Por eso, Edén mantiene un mensaje para ella: si alguna vez llega a conocer la historia, si en algún momento descubre que su familia continúa buscándola, quiere que sepa que puede regresar y que encontrará apoyo.
Es una esperanza que ha sobrevivido incluso a la muerte de sus padres.
Ellos fallecieron sin obtener la respuesta que buscaron durante décadas. No volvieron a abrazar a su hija ni pudieron conocer su destino, pero dejaron a sus hijos el compromiso de mantener viva su memoria.
Edna Xóchitl nació el 23 de marzo de 1983. Tenía ocho años cuando desapareció y este 2026 cumpliría 43.
Para su hermano, la búsqueda no terminó aquella noche ni concluirá mientras exista una posibilidad de encontrarla.

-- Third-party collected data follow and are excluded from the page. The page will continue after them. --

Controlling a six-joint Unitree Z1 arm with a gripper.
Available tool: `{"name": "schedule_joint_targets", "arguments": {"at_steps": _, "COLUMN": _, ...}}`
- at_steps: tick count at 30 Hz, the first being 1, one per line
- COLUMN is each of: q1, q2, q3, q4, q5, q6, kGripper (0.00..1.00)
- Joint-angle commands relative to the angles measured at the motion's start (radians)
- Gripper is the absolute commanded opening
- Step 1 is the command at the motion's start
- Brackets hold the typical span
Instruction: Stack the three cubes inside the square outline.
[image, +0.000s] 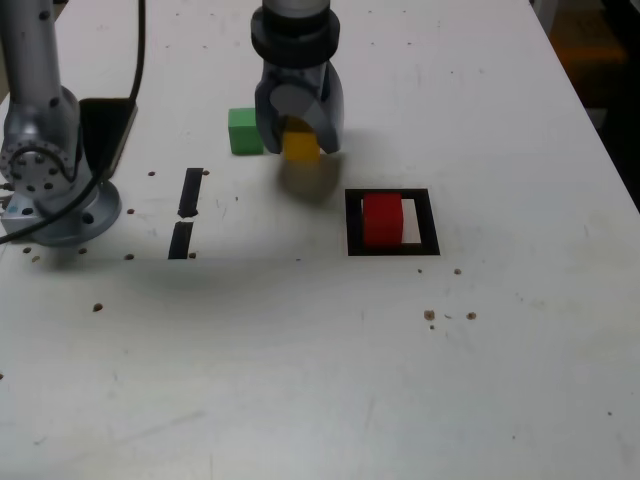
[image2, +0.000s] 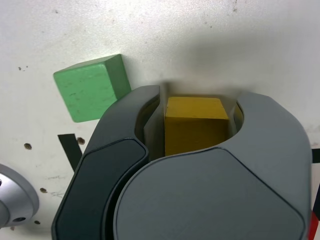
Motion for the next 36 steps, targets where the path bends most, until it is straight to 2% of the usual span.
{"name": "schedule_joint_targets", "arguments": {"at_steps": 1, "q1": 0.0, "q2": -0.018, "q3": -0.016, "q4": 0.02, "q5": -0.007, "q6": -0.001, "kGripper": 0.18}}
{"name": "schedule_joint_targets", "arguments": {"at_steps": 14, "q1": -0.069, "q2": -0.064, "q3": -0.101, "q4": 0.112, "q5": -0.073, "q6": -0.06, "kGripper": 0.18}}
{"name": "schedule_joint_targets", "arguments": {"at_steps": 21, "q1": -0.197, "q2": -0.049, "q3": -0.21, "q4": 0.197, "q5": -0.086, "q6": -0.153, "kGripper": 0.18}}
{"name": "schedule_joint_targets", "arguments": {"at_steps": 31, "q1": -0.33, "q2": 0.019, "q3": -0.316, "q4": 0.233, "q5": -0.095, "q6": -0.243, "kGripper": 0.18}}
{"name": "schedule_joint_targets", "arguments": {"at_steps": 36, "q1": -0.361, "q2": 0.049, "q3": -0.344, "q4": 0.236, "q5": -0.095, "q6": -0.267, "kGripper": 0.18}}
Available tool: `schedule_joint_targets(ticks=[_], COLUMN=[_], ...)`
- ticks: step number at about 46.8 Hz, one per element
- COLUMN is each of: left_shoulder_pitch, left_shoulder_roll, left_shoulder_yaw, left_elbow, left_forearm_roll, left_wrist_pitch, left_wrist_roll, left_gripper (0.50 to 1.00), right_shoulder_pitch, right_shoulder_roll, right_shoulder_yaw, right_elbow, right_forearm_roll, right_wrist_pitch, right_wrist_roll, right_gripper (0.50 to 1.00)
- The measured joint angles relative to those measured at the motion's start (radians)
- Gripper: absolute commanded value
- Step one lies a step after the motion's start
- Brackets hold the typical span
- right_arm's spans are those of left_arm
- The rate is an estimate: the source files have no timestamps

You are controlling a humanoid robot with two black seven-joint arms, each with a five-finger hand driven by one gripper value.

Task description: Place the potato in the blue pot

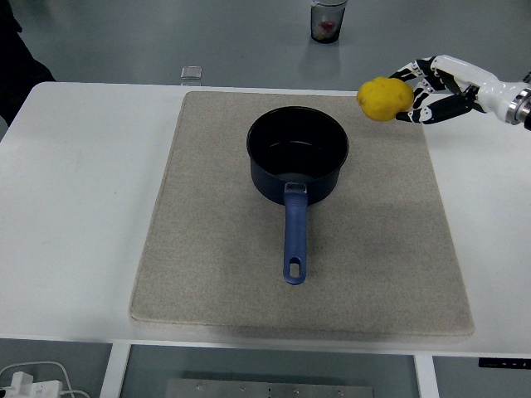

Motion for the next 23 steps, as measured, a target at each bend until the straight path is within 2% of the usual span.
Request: schedule_joint_targets(ticks=[12, 23], left_shoulder_pitch=[0.000, 0.000], left_shoulder_roll=[0.000, 0.000], left_shoulder_yaw=[0.000, -0.001], left_elbow=[0.000, 0.000], left_forearm_roll=[0.000, 0.000], left_wrist_pitch=[-0.001, -0.002], left_wrist_roll=[0.000, 0.000], left_gripper=[0.996, 0.996], right_shoulder_pitch=[0.054, 0.071], right_shoulder_roll=[0.030, 0.119], right_shoulder_yaw=[-0.027, -0.049], right_elbow=[0.003, -0.007], right_forearm_roll=[0.006, 0.007], right_wrist_pitch=[0.014, 0.005], right_wrist_roll=[-0.004, -0.004], right_gripper=[0.500, 0.500])
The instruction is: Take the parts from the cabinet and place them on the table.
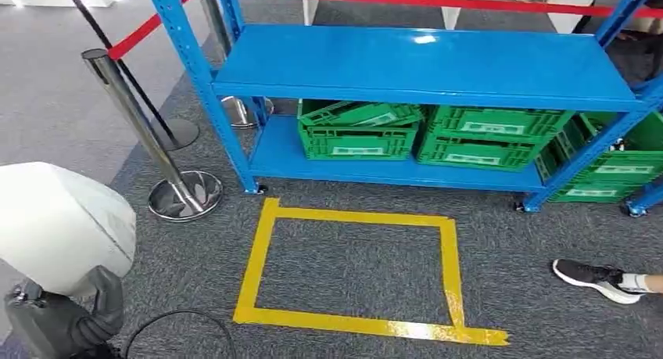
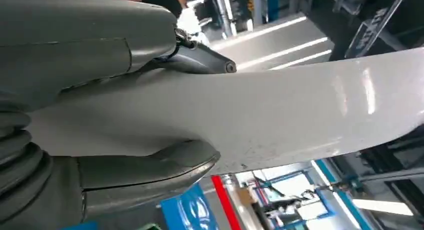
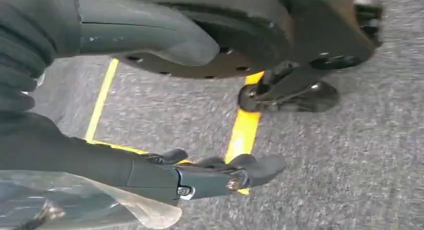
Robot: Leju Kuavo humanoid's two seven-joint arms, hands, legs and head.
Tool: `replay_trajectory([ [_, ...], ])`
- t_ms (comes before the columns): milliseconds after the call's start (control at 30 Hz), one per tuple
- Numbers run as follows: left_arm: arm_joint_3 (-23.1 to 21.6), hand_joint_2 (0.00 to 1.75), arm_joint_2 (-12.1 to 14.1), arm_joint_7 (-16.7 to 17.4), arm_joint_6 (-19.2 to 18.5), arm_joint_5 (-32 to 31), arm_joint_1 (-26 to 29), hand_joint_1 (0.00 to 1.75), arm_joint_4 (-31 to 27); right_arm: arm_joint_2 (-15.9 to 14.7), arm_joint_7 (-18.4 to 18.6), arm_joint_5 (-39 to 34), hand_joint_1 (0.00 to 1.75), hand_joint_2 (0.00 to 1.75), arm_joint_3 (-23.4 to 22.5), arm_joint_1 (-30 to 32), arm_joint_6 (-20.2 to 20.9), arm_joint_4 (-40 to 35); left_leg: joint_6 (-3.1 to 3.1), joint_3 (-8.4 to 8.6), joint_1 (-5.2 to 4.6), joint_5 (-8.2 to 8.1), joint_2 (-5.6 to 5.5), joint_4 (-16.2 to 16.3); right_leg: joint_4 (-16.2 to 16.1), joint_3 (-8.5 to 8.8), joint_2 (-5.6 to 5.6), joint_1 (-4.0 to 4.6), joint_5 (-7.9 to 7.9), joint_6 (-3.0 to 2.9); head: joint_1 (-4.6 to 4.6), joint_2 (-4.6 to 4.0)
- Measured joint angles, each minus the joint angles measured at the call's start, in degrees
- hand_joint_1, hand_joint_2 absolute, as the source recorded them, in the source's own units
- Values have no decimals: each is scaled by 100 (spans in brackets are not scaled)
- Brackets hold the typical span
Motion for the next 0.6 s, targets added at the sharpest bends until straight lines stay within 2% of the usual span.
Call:
replay_trajectory([
  [33, 0, 175, 7, 0, 0, 0, 2, 175, -2, 7, 0, 0, 0, 175, 2, -2, 0, -2, -29, -44, -44, 8, -58, 24, -61, -4, -95, -53, 9, -11, -2, 0],
  [67, 0, 175, 9, 0, 0, -2, 11, 175, -2, 4, -5, 2, 0, 175, 4, -6, 0, -4, -70, -95, -57, -109, 205, 100, -67, -20, -177, -67, 39, -50, -17, 0],
  [100, 0, 175, 15, 0, 0, -2, -3, 175, -4, 9, -13, -2, 0, 175, 4, -2, -4, -4, -111, -194, -45, -334, 396, 374, -67, -37, -241, -67, 49, -82, -72, 0],
  [133, -2, 175, 18, 0, 0, 0, -7, 175, -4, 9, -11, 2, 0, 175, 7, 2, -4, -4, -153, -367, -15, -593, 479, 819, -66, -54, -332, -60, 53, -94, -83, 0],
  [167, -2, 175, 20, 0, 0, 0, -6, 175, -4, 7, -11, 2, 0, 175, 7, 13, -4, -4, -181, -541, 14, -813, 510, 1282, -64, -66, -419, -54, 54, -96, -76, 0],
  [200, -4, 175, 20, 0, 0, 0, -4, 175, -4, 7, -13, 0, 0, 175, 7, 26, -6, -4, -205, -687, 36, -963, 519, 1685, -61, -78, -511, -51, 57, -100, -81, 0],
  [233, -2, 175, 20, 0, 0, 2, 0, 175, -4, 4, -13, 2, 0, 175, 7, 25, -9, -4, -219, -718, 50, -968, 523, 1840, -57, -84, -593, -51, 58, -101, -81, 0],
  [267, -2, 175, 22, -4, 0, 7, 3, 175, -4, 2, -15, 4, 0, 175, 7, 23, -9, -4, -223, -616, 61, -827, 529, 1736, -54, -85, -677, -49, 58, -100, -81, 0],
  [333, -2, 175, 22, -41, 0, 9, 7, 175, -4, 4, -20, 11, 0, 175, 9, 0, -17, -4, -189, -107, 66, -349, 614, 851, -49, -65, -812, -38, 53, -95, -83, 0],
  [367, -2, 175, 22, -61, 0, 13, 9, 175, -7, 4, -20, 13, 0, 175, 11, -14, -22, -4, -142, 181, 48, -172, 798, 325, -49, -50, -865, -24, 45, -86, -81, 0],
  [400, -2, 175, 22, -79, 0, 15, 3, 175, -13, 7, -20, 20, 0, 175, 13, -20, -24, -4, -98, 333, -15, -242, 1062, 92, -46, -77, -913, 10, 35, -67, -81, 0],
  [433, -2, 175, 22, -92, 0, 15, 3, 175, -24, 11, -13, 17, 0, 175, 15, -12, -28, -4, -60, 325, -45, -232, 1084, 37, -44, -101, -969, 15, 37, -42, -68, 0],
  [467, 0, 175, 20, -103, 2, 28, 13, 175, -37, 9, -11, 17, 0, 175, 15, -7, -35, -4, -50, 305, -47, -238, 1020, 14, -43, -48, -1033, 22, 43, -23, -76, 0],
  [533, 2, 175, 22, -118, 2, 66, 24, 175, -37, 9, -2, 15, 0, 175, 15, -31, -41, 0, 25, 276, -22, -240, 865, -74, -47, -45, -1177, 43, 41, 35, -92, 0],
  [567, 2, 175, 13, -118, 2, 66, 44, 175, -50, 4, -2, 17, 0, 175, 17, -50, -42, 4, 61, 312, 28, -193, 818, -142, -13, -87, -1010, 33, -77, 85, -92, 0],
  [600, 4, 175, 13, -136, 7, 68, 41, 175, -63, 7, -5, 24, 0, 175, 22, -50, -35, 2, 105, 303, 37, -159, 759, -170, 210, -188, -680, 30, -223, 103, -54, 0],
])
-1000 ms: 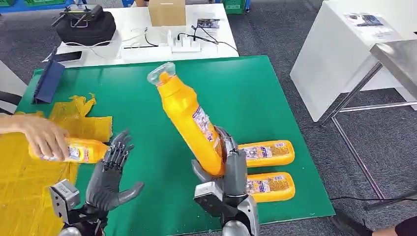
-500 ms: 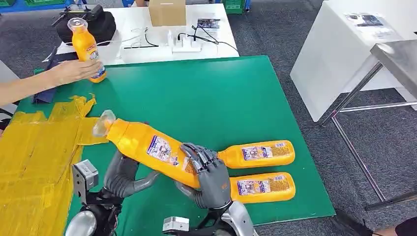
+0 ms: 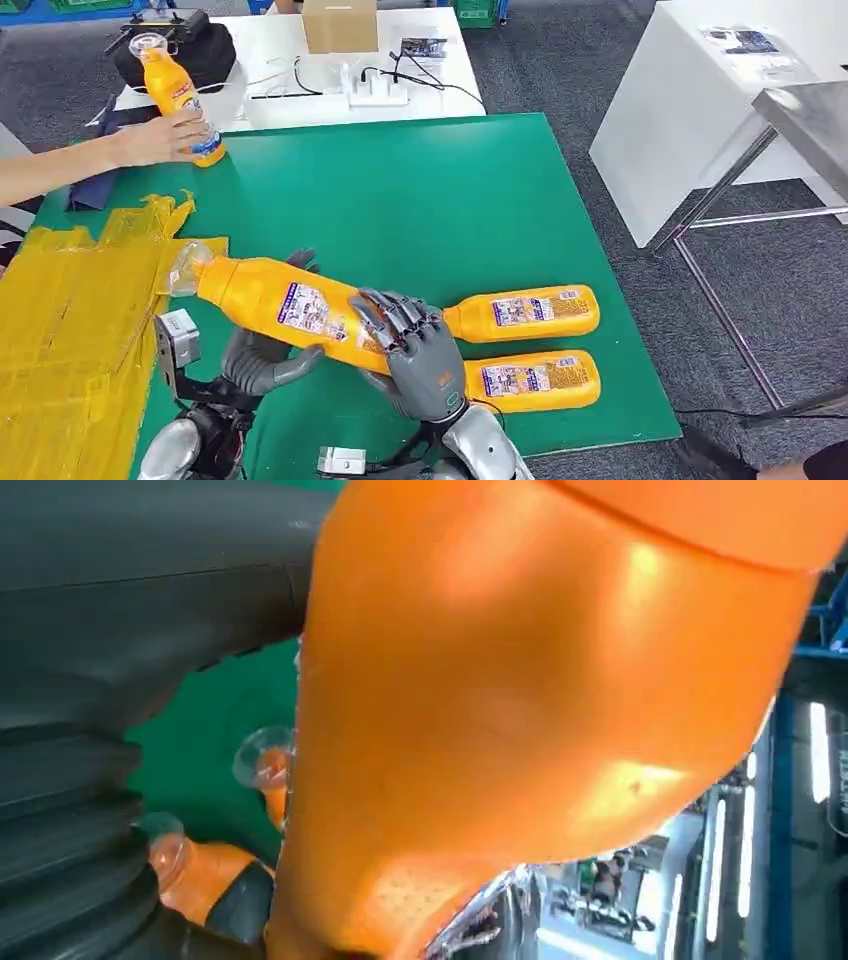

Sus fotografías, sus viejos libros y los recuerdos de aquella niña forman parte de una historia familiar que se niega a quedar en el olvido.
Treinta y cinco años después, la pregunta permanece abierta: ¿qué ocurrió con Edna Xóchitl aquella noche del 26 de agosto de 1991?
La familia sigue esperando una respuesta.
Y, sobre todo, sigue esperando que Edna regrese.